Keeping every word and mark, copy all of the data.

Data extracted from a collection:

--

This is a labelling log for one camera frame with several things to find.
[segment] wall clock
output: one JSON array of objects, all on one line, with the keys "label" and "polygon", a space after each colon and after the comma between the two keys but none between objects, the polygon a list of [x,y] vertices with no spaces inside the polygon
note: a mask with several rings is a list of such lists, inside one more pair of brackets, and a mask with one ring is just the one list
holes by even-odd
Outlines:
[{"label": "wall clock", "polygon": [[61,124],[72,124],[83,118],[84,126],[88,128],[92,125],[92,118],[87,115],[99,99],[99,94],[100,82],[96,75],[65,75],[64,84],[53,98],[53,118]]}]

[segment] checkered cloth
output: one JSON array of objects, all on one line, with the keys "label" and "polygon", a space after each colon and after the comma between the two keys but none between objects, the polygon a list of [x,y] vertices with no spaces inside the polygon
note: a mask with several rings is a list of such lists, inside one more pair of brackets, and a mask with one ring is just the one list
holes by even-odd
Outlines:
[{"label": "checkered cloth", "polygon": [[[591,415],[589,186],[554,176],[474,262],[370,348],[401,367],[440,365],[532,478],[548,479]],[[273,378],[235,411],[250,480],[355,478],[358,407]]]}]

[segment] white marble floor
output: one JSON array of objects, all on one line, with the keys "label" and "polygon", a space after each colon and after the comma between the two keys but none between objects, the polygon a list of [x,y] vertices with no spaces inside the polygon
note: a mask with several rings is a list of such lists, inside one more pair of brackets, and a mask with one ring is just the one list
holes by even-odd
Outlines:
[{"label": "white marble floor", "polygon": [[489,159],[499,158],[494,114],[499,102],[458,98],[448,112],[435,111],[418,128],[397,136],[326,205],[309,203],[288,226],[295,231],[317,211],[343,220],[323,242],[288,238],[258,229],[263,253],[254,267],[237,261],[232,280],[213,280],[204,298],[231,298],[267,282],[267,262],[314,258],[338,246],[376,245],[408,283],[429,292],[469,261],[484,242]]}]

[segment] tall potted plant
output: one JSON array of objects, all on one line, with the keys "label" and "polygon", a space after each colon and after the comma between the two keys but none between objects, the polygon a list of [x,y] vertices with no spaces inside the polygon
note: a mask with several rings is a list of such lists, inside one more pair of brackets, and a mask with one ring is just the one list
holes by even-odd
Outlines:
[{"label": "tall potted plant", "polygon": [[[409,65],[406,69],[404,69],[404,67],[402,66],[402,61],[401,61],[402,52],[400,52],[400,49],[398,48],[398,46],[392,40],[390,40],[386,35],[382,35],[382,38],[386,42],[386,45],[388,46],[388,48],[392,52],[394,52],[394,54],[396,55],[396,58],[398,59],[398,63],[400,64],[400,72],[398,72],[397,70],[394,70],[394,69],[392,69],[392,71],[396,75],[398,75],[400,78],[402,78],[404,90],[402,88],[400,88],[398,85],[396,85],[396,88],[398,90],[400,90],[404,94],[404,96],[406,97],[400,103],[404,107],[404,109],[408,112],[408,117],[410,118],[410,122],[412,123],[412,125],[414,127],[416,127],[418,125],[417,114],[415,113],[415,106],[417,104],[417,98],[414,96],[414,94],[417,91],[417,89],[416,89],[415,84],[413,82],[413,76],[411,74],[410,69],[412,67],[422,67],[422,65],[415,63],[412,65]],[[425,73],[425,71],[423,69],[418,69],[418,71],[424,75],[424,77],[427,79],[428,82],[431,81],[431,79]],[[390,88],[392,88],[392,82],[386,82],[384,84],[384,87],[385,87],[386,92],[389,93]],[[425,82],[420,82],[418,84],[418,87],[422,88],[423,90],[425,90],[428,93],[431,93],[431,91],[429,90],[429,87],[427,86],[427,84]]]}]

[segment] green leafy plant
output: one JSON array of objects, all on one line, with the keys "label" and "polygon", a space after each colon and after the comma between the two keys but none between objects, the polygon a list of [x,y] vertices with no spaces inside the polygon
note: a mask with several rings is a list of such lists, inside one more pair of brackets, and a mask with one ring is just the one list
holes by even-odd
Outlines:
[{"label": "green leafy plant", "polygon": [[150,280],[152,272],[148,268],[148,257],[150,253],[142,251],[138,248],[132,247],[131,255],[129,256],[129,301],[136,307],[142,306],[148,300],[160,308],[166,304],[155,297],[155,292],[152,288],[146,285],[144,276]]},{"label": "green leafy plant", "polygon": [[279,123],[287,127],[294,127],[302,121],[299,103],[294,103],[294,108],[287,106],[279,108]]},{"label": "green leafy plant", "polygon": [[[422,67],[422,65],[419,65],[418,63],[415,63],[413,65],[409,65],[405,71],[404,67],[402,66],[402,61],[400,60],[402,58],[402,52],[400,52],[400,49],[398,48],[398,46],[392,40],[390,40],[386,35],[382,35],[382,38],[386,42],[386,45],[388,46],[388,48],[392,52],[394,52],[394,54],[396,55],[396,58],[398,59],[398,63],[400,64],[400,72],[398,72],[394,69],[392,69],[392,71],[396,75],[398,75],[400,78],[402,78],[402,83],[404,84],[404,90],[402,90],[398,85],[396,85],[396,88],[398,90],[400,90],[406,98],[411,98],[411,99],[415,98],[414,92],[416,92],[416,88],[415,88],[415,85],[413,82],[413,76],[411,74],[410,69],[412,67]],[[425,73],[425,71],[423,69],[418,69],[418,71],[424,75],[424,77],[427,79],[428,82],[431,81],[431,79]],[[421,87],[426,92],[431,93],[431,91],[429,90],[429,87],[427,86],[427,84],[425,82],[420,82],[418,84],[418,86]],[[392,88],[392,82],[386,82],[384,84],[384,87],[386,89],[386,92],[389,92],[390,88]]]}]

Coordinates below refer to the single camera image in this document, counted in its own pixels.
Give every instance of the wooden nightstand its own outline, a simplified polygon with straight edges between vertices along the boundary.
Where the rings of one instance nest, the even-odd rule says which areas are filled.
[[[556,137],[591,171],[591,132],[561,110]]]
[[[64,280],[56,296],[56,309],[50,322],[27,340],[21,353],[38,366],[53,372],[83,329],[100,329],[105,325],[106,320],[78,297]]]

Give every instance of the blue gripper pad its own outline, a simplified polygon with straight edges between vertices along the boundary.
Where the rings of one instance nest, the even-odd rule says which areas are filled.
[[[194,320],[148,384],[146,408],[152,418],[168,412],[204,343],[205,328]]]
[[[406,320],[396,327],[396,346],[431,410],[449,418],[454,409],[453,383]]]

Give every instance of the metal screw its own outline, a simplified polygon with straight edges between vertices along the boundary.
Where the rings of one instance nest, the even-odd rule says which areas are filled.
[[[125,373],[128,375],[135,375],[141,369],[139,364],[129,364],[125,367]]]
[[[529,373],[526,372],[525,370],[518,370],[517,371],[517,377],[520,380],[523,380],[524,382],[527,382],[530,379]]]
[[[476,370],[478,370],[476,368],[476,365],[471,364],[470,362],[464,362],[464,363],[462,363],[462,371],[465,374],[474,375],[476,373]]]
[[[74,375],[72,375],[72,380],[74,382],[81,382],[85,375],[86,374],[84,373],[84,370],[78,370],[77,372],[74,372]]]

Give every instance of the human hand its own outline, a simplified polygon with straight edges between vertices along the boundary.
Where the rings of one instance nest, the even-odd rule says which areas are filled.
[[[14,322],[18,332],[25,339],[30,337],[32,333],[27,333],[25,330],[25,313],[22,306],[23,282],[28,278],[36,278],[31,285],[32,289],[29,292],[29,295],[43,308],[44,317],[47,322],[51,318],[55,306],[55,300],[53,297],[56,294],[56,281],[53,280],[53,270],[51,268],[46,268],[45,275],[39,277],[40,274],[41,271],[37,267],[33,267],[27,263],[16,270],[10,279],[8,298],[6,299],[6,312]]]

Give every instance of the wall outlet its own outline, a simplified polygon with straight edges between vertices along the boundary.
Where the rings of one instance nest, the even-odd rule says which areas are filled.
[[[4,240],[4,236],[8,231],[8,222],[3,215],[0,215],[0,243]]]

--

▸ **TASK OUTPUT**
This is a labelling log for one camera frame with several things to find.
[segment] wall clock
output: one JSON array of objects, all on one line, with the keys "label" and "polygon", a space after each colon and after the comma between the two keys but none between objects, the polygon a list of [x,y] vertices with no spaces inside the polygon
note: a mask with several rings is a list of such lists, inside one more pair of brackets, and a mask with one ring is just the one list
holes by even-odd
Outlines:
[{"label": "wall clock", "polygon": [[61,124],[72,124],[83,118],[84,126],[88,128],[92,125],[92,118],[87,115],[99,99],[99,94],[100,82],[96,75],[65,75],[64,84],[53,98],[53,118]]}]

[segment] checkered cloth
output: one JSON array of objects, all on one line, with the keys "label" and "polygon", a space after each colon and after the comma between the two keys but none between objects, the polygon a list of [x,y] vertices with no spaces inside the polygon
note: a mask with several rings is a list of such lists, inside one more pair of brackets, and a mask with one ring is just the one list
holes by even-odd
Outlines:
[{"label": "checkered cloth", "polygon": [[[591,415],[589,186],[554,176],[474,262],[370,348],[401,367],[440,365],[532,478],[548,479]],[[273,378],[235,411],[250,480],[355,478],[358,407]]]}]

[segment] white marble floor
output: one JSON array of objects, all on one line, with the keys "label" and "polygon", a space after each colon and after the comma between the two keys but none between objects, the polygon a list of [x,y] vertices with no spaces inside the polygon
note: a mask with several rings is a list of such lists, inside one more pair of brackets, and a mask with one ring is just the one list
holes by even-odd
Outlines:
[{"label": "white marble floor", "polygon": [[489,159],[499,158],[494,114],[499,102],[458,98],[448,112],[435,111],[418,128],[397,136],[326,205],[309,203],[288,226],[295,231],[317,211],[343,220],[323,242],[288,238],[258,229],[263,253],[254,267],[237,261],[232,280],[213,280],[204,298],[231,298],[267,282],[267,262],[314,258],[338,246],[376,245],[408,283],[429,292],[469,261],[484,242]]}]

[segment] tall potted plant
output: one JSON array of objects, all on one line, with the keys "label" and "polygon", a space after each colon and after the comma between the two keys but none between objects, the polygon a list of [x,y] vertices with no spaces inside the polygon
note: a mask with several rings is a list of such lists, inside one more pair of brackets, and a mask with one ring is just the one list
holes by even-odd
Outlines:
[{"label": "tall potted plant", "polygon": [[[409,65],[406,69],[404,69],[404,67],[402,66],[402,61],[401,61],[402,52],[400,52],[400,49],[398,48],[398,46],[392,40],[390,40],[386,35],[382,35],[382,38],[386,42],[386,45],[388,46],[388,48],[392,52],[394,52],[394,54],[396,55],[396,58],[398,59],[398,63],[400,64],[400,72],[398,72],[397,70],[394,70],[394,69],[392,69],[392,71],[396,75],[398,75],[400,78],[402,78],[404,90],[402,88],[400,88],[398,85],[396,85],[396,88],[398,90],[400,90],[404,94],[404,96],[406,97],[400,103],[404,107],[404,109],[408,112],[408,117],[410,118],[410,122],[412,123],[412,125],[414,127],[416,127],[418,125],[417,114],[415,113],[415,106],[417,104],[417,98],[414,96],[414,94],[417,91],[417,89],[416,89],[415,84],[413,82],[413,76],[411,74],[410,69],[412,67],[422,67],[422,65],[415,63],[412,65]],[[425,73],[425,71],[423,69],[418,69],[418,71],[424,75],[424,77],[427,79],[428,82],[431,81],[431,79]],[[390,88],[392,88],[392,82],[386,82],[384,84],[384,87],[385,87],[386,92],[389,93]],[[425,82],[420,82],[418,84],[418,87],[422,88],[423,90],[425,90],[428,93],[431,93],[431,91],[429,90],[429,87],[427,86],[427,84]]]}]

[segment] green leafy plant
output: one JSON array of objects, all on one line, with the keys "label" and "polygon", a space after each colon and after the comma between the two keys but none between objects, the polygon a list of [x,y] vertices with no spaces inside the polygon
note: a mask with several rings is a list of such lists, inside one more pair of brackets, and a mask with one ring is just the one list
holes by even-odd
Outlines:
[{"label": "green leafy plant", "polygon": [[150,280],[152,272],[148,268],[148,257],[150,253],[142,251],[138,248],[132,247],[131,255],[129,256],[129,301],[136,307],[142,306],[148,300],[160,308],[166,304],[155,297],[155,292],[152,288],[146,285],[144,276]]},{"label": "green leafy plant", "polygon": [[279,123],[287,127],[294,127],[302,121],[299,103],[294,103],[294,108],[287,106],[279,108]]},{"label": "green leafy plant", "polygon": [[[422,67],[422,65],[419,65],[418,63],[415,63],[413,65],[409,65],[405,71],[404,67],[402,66],[402,61],[400,60],[402,58],[402,52],[400,52],[400,49],[398,48],[398,46],[392,40],[390,40],[386,35],[382,35],[382,38],[386,42],[386,45],[388,46],[388,48],[392,52],[394,52],[394,54],[396,55],[396,58],[398,59],[398,63],[400,64],[400,72],[398,72],[394,69],[392,69],[392,71],[396,75],[398,75],[400,78],[402,78],[402,83],[404,84],[404,90],[402,90],[398,85],[396,85],[396,88],[398,90],[400,90],[406,98],[411,98],[411,99],[415,98],[414,92],[416,92],[416,88],[415,88],[415,85],[413,82],[413,76],[411,74],[410,69],[412,67]],[[425,73],[425,71],[423,69],[418,69],[418,71],[424,75],[424,77],[427,79],[428,82],[431,81],[431,79]],[[421,87],[426,92],[431,93],[431,91],[429,90],[429,87],[427,86],[427,84],[425,82],[420,82],[418,84],[418,86]],[[392,88],[392,82],[386,82],[384,84],[384,87],[386,89],[386,92],[389,92],[390,88]]]}]

Coordinates below refer to the single camera image in this document, counted in its own pixels.
Give every instance of the wooden nightstand its own outline, a simplified polygon with straight edges between vertices along the boundary.
Where the rings of one instance nest, the even-odd rule says which areas are filled.
[[[556,137],[591,171],[591,132],[561,110]]]
[[[64,280],[56,296],[56,309],[50,322],[27,340],[21,353],[38,366],[53,372],[83,329],[100,329],[105,325],[106,320],[78,297]]]

Give every instance of the blue gripper pad its own outline, a simplified polygon with straight edges between vertices along the boundary.
Where the rings of one instance nest, the even-odd rule says which areas are filled.
[[[194,320],[148,384],[146,408],[152,418],[168,412],[204,343],[205,328]]]
[[[406,320],[396,327],[396,346],[431,410],[449,418],[454,409],[453,383]]]

Give every instance of the metal screw its own outline, a simplified polygon with straight edges between vertices along the boundary.
Where the rings of one instance nest, the even-odd rule says which areas are filled.
[[[125,373],[128,375],[135,375],[141,369],[139,364],[129,364],[125,367]]]
[[[529,373],[526,372],[525,370],[518,370],[517,371],[517,377],[520,380],[523,380],[524,382],[527,382],[530,379]]]
[[[476,370],[478,370],[476,368],[476,365],[471,364],[470,362],[464,362],[464,363],[462,363],[462,371],[465,374],[474,375],[476,373]]]
[[[74,375],[72,375],[72,380],[74,382],[81,382],[85,375],[86,374],[84,373],[84,370],[78,370],[77,372],[74,372]]]

Give every instance of the human hand its own outline, a simplified polygon with straight edges between vertices along the boundary.
Where the rings of one instance nest, the even-odd rule says which areas are filled.
[[[14,322],[18,332],[25,339],[30,337],[32,333],[27,333],[25,330],[25,313],[22,306],[23,282],[28,278],[36,278],[31,285],[32,289],[29,292],[29,295],[43,308],[44,317],[47,322],[51,318],[55,306],[55,300],[53,297],[56,294],[56,281],[53,280],[53,270],[51,268],[46,268],[45,275],[39,277],[40,274],[41,271],[37,267],[33,267],[27,263],[16,270],[10,279],[8,298],[6,299],[6,312]]]

Give every instance of the wall outlet its own outline, a simplified polygon with straight edges between vertices along the boundary.
Where the rings of one instance nest, the even-odd rule says which areas are filled.
[[[4,240],[4,236],[8,231],[8,222],[3,215],[0,215],[0,243]]]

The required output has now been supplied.